__EXERCISE DESCRIPTION__.
Each line of the listing below that includes "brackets" must be copied.

__GIVEN DATA__.
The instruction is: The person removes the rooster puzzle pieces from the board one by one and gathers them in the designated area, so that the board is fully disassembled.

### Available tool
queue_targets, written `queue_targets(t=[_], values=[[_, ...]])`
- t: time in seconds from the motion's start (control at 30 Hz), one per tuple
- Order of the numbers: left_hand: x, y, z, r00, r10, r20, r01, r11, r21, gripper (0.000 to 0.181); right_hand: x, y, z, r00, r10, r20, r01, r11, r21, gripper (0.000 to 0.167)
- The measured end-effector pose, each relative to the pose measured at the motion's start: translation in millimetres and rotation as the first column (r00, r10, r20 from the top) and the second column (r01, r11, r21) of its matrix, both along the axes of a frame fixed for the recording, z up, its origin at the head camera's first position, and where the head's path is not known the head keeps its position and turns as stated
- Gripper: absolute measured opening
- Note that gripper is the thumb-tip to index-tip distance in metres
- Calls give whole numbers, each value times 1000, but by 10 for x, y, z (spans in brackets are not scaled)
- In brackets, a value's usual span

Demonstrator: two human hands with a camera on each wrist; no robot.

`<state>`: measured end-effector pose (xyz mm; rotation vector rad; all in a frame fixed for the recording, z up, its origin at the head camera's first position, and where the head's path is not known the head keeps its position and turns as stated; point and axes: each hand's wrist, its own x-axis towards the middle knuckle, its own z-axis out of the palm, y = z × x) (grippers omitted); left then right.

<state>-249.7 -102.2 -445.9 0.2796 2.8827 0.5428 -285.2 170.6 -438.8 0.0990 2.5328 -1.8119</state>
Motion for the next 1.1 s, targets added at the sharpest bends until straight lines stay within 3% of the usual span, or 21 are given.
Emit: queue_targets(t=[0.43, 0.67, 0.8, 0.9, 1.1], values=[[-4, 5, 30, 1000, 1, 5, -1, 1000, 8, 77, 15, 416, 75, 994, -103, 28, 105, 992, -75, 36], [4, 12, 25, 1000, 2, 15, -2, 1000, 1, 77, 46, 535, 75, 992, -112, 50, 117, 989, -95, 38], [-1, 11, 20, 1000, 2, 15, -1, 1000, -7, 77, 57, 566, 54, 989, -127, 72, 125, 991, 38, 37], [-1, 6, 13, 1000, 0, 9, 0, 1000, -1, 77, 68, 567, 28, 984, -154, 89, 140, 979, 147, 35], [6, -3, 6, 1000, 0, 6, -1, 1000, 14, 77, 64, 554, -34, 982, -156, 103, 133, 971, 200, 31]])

__RESPONSE BOX__.
- Calls give whole numbers, each value times 1000, but by 10 for x, y, z (spans in brackets are not scaled)
- In brackets, a value's usual span

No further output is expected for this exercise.